I recall a time when I was in fifth grade and ran away from home for about half of the day.  I didn't get very far and was very lucky I made it home.  My plan was to go live (hide) at the cabin my family owned up north.  Getting there was the problem and not well thought out.  The fantasy of living in the woods (off the land), away from everyone was very appealing even when I was in the fifth grade.  It took me a few decades to get at least closer to that ideal...

I started re-reading Walden by H. D. Thereau a few years ago.  My motivations for moving to my cabin in the woods are the opposite of his.  Once I got to that part of the book I stopped reading.  The comments from my friends regarding the uni-bomber also pissed me off and made me laugh at the same time.

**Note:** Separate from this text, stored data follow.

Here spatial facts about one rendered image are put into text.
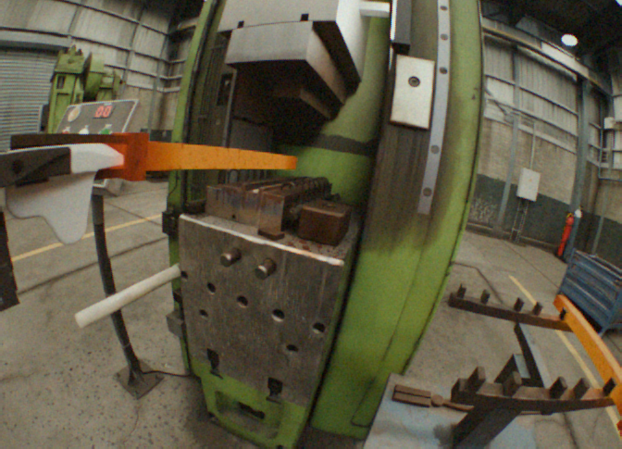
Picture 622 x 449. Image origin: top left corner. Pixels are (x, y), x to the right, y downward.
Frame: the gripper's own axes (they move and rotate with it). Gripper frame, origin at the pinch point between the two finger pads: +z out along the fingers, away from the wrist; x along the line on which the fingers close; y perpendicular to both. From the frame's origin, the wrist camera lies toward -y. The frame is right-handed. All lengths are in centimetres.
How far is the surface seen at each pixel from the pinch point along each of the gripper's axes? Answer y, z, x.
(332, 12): -31.0, 37.2, 1.8
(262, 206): 11.7, 36.3, -6.5
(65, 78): -111, 105, -510
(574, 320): 15, 25, 58
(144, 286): 44, 30, -44
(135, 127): -4, 33, -52
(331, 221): 11.4, 36.9, 8.2
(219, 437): 107, 25, -16
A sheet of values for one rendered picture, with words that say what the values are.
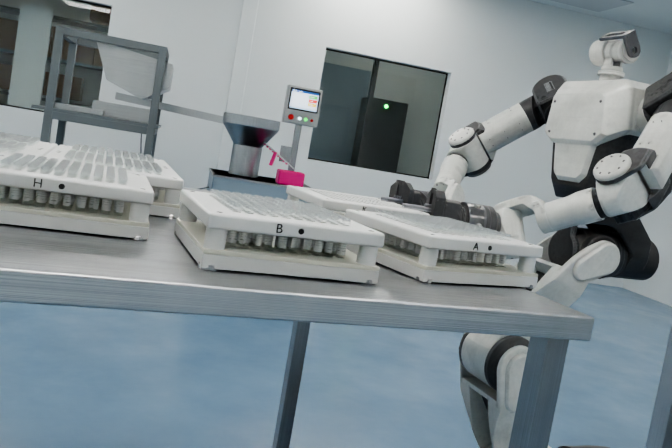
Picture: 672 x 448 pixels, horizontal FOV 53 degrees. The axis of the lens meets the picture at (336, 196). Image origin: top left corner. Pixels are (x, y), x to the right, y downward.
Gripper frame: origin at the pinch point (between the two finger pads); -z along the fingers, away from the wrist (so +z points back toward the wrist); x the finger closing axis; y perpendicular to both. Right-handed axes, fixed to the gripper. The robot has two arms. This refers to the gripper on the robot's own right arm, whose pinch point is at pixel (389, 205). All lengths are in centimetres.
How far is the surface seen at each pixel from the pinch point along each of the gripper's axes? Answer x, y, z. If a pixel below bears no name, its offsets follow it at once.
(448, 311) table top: 7, -46, -56
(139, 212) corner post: 3, -6, -75
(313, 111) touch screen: -32, 199, 210
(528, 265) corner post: 2, -44, -26
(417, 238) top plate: 0, -34, -45
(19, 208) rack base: 4, 3, -88
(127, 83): -28, 309, 145
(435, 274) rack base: 5, -37, -45
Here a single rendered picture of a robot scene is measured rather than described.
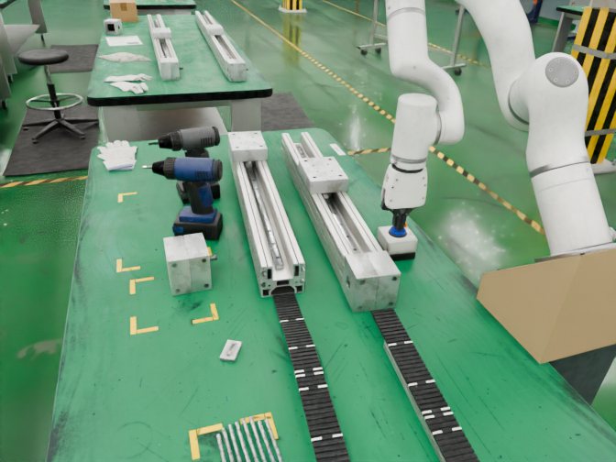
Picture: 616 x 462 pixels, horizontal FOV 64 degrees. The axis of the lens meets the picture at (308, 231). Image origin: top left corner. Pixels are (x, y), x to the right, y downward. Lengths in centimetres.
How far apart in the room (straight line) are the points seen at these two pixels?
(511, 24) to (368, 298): 68
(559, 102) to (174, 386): 93
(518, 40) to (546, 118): 21
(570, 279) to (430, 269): 40
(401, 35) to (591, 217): 56
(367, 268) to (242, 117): 183
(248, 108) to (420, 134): 174
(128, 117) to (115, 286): 161
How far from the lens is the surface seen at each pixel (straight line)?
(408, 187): 120
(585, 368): 131
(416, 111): 111
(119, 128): 276
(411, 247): 128
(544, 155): 118
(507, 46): 127
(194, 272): 114
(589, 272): 101
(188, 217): 133
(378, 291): 109
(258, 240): 118
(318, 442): 84
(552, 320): 105
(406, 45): 120
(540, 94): 115
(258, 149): 157
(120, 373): 102
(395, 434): 91
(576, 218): 115
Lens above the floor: 150
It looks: 31 degrees down
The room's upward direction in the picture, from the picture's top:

Having reached the point of feeling affluent, realizing that my happiness was NOT tied to the "work" I was doing, I had to make a major change in my life to feel happy(sane).  The "cost of living" in the woods is considerably less than the "cost of living" in Chicago.  Making the decision to head to the woods was easy.  The stress of my job was replaced by the stress of simple living.  Economics became the primary force in most of my decisions at that point.  What does it cost to...? and, is there a better and cheaper way to do it?  Most of the time the answer is, it's better to do it this way but it costs a lot more...  Then the question becomes one of true "need"... the simple life.

A warm, dry, safe place to sleep and food to eat are the only "real" requirements for this life.  Everything else is a "want".

The statement that goes something like, "Happiness is wanting what you have, not, having what you want.", comes to mind...

All my journals (not blogs) have a little reminder for my Self...

Pay Attention! Be Patient! Be Open! Love it ALL!